(Records drawn from a dataset):

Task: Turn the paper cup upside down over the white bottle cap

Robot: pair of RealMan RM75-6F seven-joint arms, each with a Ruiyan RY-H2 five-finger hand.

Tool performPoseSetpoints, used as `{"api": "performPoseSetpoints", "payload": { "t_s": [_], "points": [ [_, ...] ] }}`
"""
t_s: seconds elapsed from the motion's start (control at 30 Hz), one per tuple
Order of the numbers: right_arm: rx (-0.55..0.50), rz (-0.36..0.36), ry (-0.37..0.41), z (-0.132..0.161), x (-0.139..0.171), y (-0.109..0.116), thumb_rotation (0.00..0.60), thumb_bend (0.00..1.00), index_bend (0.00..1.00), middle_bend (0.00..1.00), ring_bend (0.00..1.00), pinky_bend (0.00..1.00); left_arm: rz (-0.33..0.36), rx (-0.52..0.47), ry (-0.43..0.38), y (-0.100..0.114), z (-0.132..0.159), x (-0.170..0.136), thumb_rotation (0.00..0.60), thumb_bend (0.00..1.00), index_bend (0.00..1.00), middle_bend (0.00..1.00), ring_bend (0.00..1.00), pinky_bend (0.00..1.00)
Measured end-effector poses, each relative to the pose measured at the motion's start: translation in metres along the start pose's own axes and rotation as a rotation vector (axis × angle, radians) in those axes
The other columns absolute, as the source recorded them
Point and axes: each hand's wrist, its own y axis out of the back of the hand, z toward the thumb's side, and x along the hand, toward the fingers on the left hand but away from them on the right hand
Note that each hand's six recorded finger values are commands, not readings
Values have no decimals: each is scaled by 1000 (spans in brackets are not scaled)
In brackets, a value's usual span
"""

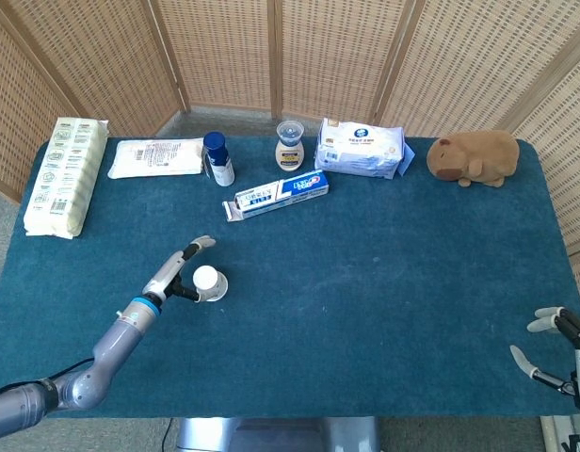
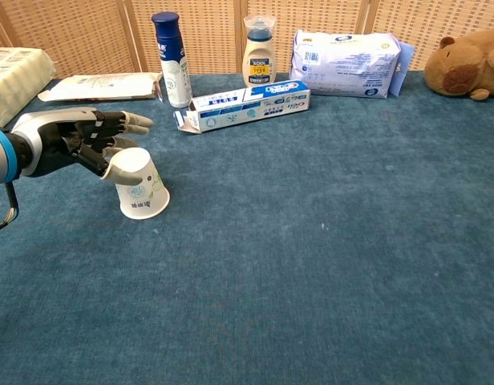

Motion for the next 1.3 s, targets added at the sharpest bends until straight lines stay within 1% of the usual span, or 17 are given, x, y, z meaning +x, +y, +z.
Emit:
{"api": "performPoseSetpoints", "payload": {
  "t_s": [0.13, 0.2, 0.3, 0.43, 0.57, 0.67, 0.77, 0.87, 1.13, 1.23, 1.3],
  "points": [
    [-2, -4, 4, 1, 0, 1, 424, 296, 482, 376, 444, 374, 0, 19, -1, 3, 2, -5, 600, 206, 4, 0, 0, 0],
    [-3, 0, 6, 1, 0, 1, 425, 296, 481, 376, 444, 374, 13, 30, -16, 8, 6, -10, 600, 205, 4, 0, 0, 0],
    [0, 14, 11, 3, -3, -3, 424, 295, 482, 376, 444, 374, 41, 80, -52, 20, 14, -23, 600, 204, 4, 0, 0, 0],
    [13, 21, 22, 5, -6, -6, 426, 296, 482, 376, 443, 372, 90, 189, -95, 38, 25, -50, 600, 204, 4, 0, 0, 0],
    [30, 35, 30, 7, -9, -9, 428, 296, 481, 376, 439, 369, 148, 323, -107, 53, 26, -84, 600, 206, 4, 0, 0, 0],
    [38, 54, 35, 9, -11, -14, 422, 296, 482, 376, 438, 369, 177, 402, -97, 61, 21, -109, 600, 206, 5, 0, 0, 0],
    [49, 75, 43, 11, -12, -19, 425, 296, 482, 376, 437, 369, 203, 452, -79, 68, 15, -134, 600, 206, 4, 0, 0, 0],
    [66, 88, 53, 13, -13, -23, 426, 296, 482, 376, 436, 369, 216, 487, -54, 72, 9, -158, 600, 208, 4, 0, 0, 0],
    [99, 111, 86, 21, -13, -35, 425, 296, 482, 376, 436, 369, 241, 538, -12, 73, -7, -204, 600, 207, 4, 0, 0, 0],
    [98, 113, 95, 23, -14, -38, 424, 296, 482, 376, 436, 369, 282, 554, -10, 76, -10, -223, 600, 207, 4, 0, 0, 0],
    [86, 111, 102, 25, -15, -41, 424, 296, 481, 376, 437, 369, 327, 563, -16, 78, -12, -236, 600, 207, 3, 0, 0, 0]
  ]
}}
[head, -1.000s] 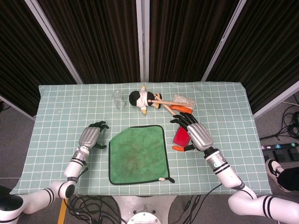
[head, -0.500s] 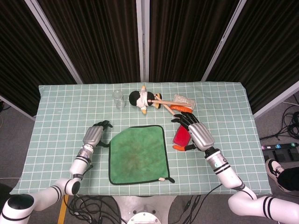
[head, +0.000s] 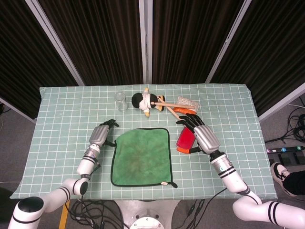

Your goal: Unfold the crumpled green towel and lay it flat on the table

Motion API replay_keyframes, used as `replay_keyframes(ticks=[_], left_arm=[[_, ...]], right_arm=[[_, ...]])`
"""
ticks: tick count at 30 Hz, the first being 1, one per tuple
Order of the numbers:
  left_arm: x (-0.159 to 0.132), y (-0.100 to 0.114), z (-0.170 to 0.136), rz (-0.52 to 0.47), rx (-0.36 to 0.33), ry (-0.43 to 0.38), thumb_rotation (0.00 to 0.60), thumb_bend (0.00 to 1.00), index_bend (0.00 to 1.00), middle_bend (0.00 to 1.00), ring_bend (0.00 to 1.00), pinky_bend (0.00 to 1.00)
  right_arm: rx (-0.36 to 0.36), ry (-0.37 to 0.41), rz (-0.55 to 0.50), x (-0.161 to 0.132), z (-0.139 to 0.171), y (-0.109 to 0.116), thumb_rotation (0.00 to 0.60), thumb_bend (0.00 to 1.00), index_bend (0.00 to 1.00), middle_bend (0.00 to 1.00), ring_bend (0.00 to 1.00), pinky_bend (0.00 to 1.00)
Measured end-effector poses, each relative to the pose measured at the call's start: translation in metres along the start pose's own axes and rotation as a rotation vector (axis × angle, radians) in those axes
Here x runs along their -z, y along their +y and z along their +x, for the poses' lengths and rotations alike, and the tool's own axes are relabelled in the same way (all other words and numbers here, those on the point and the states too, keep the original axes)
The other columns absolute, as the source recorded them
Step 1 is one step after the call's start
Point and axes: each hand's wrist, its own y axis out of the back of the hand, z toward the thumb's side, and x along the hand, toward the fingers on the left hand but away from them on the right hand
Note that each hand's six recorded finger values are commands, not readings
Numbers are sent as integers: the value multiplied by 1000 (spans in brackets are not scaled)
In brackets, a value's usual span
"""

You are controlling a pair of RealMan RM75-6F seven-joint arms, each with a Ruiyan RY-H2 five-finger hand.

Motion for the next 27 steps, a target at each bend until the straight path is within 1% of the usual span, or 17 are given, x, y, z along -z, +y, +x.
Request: replay_keyframes(ticks=[4,7,12,16,21,25,27], left_arm=[[-5,0,0,-20,-19,-22,600,192,446,277,186,215],[-8,1,1,-24,-35,-35,600,257,490,295,186,215],[-10,4,3,-30,-60,-48,600,340,495,299,186,215],[-12,9,4,-33,-88,-66,600,359,509,301,186,215],[-15,11,4,-1,-104,-92,600,423,527,310,186,216],[-18,11,2,14,-109,-113,600,426,523,310,185,215],[-19,13,1,45,-120,-129,600,411,502,310,185,215]], right_arm=[[5,-1,-5,1,0,1,506,0,228,127,0,0],[7,1,-6,1,0,1,515,0,229,130,0,0],[12,1,-2,1,0,3,513,0,230,132,0,0],[13,1,-7,2,0,3,512,0,232,132,0,0],[14,2,-8,2,0,3,509,0,232,133,0,0],[14,1,-11,3,0,3,514,0,232,135,0,0],[13,2,-12,3,0,2,510,0,232,137,0,0]])
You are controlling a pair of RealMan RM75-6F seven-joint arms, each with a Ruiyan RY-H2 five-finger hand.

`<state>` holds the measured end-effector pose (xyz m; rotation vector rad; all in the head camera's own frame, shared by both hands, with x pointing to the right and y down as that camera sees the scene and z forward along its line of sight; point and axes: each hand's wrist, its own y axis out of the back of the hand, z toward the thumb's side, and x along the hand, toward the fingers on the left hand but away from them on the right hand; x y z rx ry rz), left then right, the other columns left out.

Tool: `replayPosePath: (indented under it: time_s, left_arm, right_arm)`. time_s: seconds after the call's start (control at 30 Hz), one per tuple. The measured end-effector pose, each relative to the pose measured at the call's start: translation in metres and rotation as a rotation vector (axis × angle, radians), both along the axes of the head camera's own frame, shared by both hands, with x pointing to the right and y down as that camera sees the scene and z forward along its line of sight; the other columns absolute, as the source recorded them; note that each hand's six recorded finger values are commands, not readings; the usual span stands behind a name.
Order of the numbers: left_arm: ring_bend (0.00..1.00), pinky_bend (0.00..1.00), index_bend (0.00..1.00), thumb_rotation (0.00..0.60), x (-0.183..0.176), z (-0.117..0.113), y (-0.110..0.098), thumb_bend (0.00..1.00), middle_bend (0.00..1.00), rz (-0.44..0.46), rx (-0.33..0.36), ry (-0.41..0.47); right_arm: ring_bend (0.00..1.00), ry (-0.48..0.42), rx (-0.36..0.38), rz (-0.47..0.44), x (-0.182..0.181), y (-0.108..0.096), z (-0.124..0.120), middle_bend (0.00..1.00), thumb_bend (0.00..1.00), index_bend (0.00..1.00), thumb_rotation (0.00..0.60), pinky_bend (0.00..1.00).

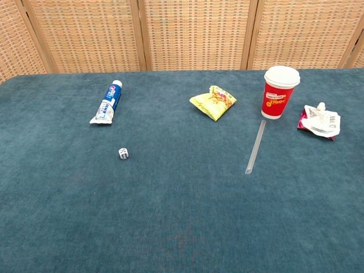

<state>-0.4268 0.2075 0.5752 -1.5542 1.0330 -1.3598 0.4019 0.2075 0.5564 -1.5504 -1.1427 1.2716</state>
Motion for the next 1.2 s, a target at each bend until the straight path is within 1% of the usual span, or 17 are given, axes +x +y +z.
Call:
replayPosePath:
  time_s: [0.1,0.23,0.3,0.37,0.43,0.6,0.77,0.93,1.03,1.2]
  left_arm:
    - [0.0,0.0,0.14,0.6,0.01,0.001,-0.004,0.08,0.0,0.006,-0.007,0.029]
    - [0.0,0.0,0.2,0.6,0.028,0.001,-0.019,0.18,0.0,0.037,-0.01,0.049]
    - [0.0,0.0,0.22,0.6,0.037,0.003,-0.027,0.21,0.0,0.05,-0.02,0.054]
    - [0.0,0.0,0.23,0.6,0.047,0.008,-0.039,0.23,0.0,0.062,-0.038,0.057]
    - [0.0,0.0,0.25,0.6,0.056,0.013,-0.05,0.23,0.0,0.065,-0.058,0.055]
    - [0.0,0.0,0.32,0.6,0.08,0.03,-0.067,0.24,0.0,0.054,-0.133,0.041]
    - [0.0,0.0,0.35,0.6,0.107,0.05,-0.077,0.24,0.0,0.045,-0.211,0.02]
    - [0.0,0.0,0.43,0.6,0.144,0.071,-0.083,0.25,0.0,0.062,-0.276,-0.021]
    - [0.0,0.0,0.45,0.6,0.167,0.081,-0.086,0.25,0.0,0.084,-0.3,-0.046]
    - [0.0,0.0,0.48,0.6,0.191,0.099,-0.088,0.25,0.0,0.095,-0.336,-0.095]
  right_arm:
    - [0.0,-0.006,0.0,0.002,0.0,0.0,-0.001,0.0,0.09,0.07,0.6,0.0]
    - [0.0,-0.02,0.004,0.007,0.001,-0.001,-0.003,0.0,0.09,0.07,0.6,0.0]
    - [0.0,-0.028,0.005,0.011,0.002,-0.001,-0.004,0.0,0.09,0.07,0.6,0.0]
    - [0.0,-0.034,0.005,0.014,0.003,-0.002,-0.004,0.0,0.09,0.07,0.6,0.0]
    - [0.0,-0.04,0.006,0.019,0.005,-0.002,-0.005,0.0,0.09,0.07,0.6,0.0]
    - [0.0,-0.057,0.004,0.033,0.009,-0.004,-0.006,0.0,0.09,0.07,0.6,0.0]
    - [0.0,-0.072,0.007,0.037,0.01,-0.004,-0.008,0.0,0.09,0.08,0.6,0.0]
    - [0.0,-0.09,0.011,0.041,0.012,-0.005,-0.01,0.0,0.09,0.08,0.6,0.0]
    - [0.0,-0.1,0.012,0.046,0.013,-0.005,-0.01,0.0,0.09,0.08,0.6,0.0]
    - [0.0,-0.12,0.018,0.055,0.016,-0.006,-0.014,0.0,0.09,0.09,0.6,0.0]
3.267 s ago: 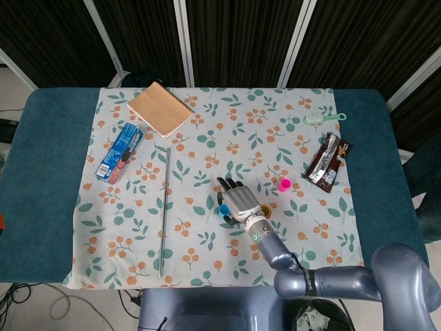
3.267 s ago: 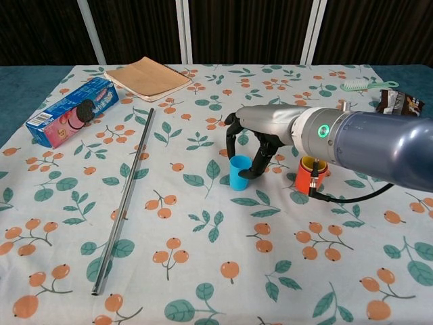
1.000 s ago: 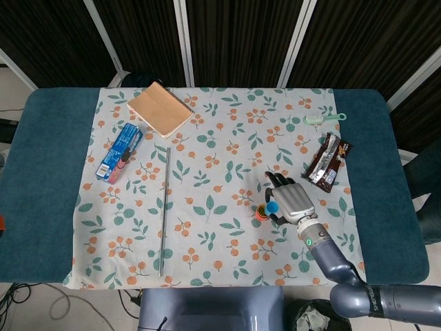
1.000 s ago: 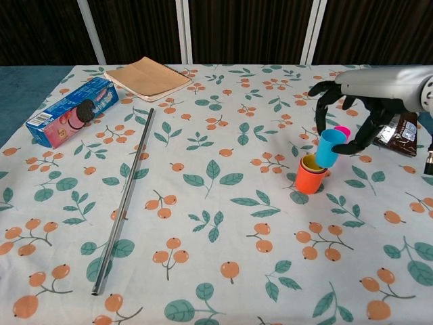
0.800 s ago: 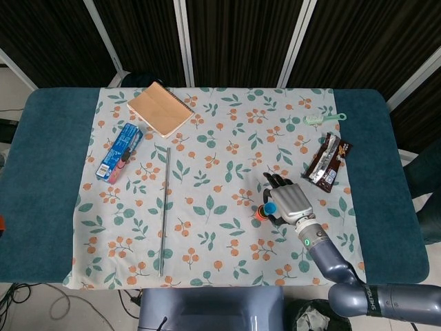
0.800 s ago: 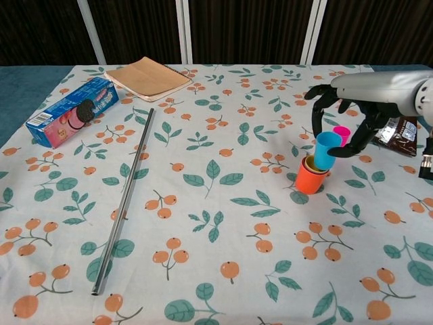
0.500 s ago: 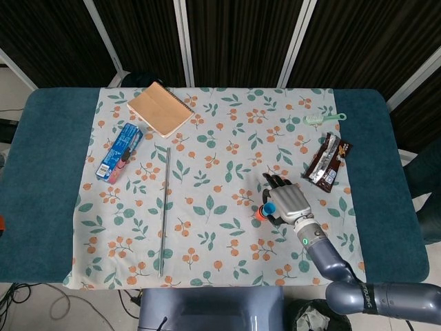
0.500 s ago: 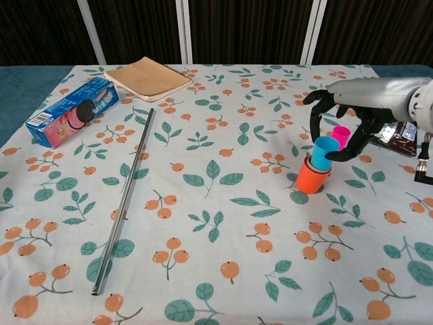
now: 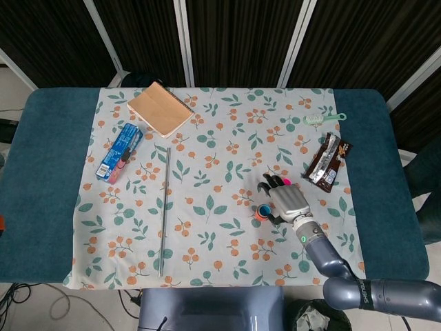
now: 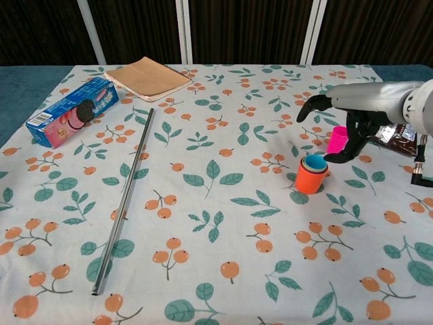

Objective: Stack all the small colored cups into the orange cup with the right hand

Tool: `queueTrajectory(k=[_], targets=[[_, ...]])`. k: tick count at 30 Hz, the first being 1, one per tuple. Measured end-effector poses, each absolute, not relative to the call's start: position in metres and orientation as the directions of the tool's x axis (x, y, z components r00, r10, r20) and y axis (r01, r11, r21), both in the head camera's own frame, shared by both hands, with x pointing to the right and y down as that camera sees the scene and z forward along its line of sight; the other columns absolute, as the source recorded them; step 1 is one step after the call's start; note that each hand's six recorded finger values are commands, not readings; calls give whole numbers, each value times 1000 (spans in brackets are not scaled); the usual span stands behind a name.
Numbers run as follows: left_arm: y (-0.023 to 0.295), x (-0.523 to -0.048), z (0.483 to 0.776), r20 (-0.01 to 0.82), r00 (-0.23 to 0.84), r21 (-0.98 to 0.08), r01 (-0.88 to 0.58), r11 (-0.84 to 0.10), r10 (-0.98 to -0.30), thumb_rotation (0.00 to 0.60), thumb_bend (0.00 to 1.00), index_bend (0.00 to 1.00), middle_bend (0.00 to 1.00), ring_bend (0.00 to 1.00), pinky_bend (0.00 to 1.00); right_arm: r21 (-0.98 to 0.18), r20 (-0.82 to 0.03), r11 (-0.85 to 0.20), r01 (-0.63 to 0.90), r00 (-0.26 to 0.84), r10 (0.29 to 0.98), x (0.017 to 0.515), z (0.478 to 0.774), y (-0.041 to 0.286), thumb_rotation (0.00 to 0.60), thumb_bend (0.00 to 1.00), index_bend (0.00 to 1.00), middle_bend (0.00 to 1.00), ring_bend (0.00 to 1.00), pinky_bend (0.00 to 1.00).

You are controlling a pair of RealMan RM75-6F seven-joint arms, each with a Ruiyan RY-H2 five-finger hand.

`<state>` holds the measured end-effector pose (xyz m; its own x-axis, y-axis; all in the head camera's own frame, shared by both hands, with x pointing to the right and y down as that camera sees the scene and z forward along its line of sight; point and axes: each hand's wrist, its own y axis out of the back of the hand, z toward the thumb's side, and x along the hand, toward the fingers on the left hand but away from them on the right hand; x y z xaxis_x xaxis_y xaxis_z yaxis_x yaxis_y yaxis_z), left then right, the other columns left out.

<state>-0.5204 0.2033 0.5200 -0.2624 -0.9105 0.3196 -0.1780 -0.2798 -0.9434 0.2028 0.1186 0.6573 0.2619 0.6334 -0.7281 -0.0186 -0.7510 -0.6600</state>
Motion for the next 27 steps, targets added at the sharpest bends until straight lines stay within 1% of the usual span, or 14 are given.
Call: queueTrajectory(k=[2,5,12,18,27], targets=[[203,-521,520,320,-263,-943,-178,-280,-910,600,413,171,33,10,132,-667,-723,-745,-12,253,643,205,657,114,600,410,155,0,83,532],[203,-521,520,319,-264,-944,-179,-279,-910,600,413,171,33,10,132,-684,-711,-729,-7,228,665,211,657,104,600,410,199,0,83,572],[203,-521,519,316,-268,-944,-186,-273,-910,600,413,171,33,10,132,-721,-687,-692,7,122,717,240,664,73,600,410,289,0,83,661],[204,-521,519,317,-268,-944,-184,-275,-910,600,413,171,33,10,131,-706,-706,-708,16,72,705,257,678,66,600,410,337,0,83,720],[204,-521,519,317,-269,-944,-186,-274,-910,600,413,171,33,10,132,-697,-714,-717,6,79,695,255,687,69,600,410,375,0,83,787]])
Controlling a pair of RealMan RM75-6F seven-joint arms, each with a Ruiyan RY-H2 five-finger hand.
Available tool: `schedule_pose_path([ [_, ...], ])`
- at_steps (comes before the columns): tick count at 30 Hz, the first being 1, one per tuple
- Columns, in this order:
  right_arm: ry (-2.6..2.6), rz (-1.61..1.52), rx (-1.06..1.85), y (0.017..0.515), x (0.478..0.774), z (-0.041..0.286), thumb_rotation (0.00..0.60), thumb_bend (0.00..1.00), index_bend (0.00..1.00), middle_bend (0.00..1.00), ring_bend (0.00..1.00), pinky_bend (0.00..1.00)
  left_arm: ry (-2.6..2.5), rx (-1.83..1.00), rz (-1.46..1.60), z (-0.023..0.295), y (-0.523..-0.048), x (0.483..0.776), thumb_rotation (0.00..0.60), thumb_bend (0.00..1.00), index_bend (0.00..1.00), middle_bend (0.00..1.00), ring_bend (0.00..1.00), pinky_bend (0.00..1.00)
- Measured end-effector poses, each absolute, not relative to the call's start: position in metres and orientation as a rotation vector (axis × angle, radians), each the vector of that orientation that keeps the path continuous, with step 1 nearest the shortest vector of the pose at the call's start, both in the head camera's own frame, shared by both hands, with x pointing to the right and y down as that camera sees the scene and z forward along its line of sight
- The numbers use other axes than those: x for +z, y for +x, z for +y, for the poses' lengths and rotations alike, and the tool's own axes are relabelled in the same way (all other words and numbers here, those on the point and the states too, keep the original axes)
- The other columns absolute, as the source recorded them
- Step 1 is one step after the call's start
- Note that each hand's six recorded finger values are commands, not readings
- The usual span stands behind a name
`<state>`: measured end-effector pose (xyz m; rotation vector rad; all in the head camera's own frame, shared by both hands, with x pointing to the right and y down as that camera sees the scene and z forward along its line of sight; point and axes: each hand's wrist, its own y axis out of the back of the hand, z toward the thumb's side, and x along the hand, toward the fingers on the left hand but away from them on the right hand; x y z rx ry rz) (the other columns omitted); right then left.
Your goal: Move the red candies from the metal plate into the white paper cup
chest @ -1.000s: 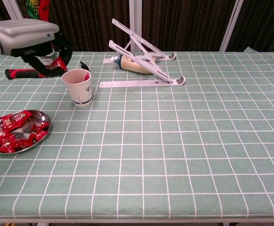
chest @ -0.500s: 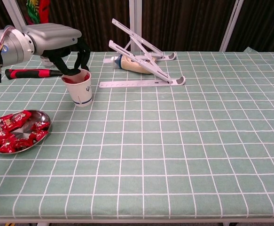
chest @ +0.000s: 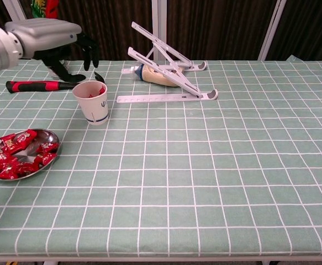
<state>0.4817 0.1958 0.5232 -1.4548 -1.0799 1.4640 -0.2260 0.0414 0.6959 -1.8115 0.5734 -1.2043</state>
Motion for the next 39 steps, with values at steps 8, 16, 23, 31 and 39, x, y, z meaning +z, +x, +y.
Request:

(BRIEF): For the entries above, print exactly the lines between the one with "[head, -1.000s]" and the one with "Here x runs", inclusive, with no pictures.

(EXPECTED ANSWER):
[head, -1.000s] 
[head, -0.500s] 
[head, +0.000s] 

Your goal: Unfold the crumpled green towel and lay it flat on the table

Motion API replay_keyframes, used as `replay_keyframes(ticks=[_], left_arm=[[_, ...]], right_arm=[[_, ...]])`
"""
ticks: tick count at 30 Hz, the first being 1, one per tuple
Order of the numbers:
  left_arm: x (-0.159 to 0.132), y (-0.100 to 0.114), z (-0.170 to 0.136), rz (-0.52 to 0.47), rx (-0.36 to 0.33), ry (-0.43 to 0.38), thumb_rotation (0.00 to 0.60), thumb_bend (0.00 to 1.00), index_bend (0.00 to 1.00), middle_bend (0.00 to 1.00), ring_bend (0.00 to 1.00), pinky_bend (0.00 to 1.00)
  right_arm: rx (-0.36 to 0.36), ry (-0.37 to 0.41), rz (-0.55 to 0.50), x (-0.161 to 0.132), z (-0.139 to 0.171), y (-0.109 to 0.116), thumb_rotation (0.00 to 0.60), thumb_bend (0.00 to 1.00), index_bend (0.00 to 1.00), middle_bend (0.00 to 1.00), ring_bend (0.00 to 1.00), pinky_bend (0.00 to 1.00)
Measured end-effector poses, each relative to the pose measured at the call's start: translation in metres along the start pose's own axes and rotation as a rotation vector (axis × angle, radians) in those axes
Here x runs along their -z, y along their +y and z along their +x, for the poses' lengths and rotations alike, and the tool's own axes are relabelled in the same way (all other words and numbers here, those on the point and the states too, keep the original axes)

There is no more output to give.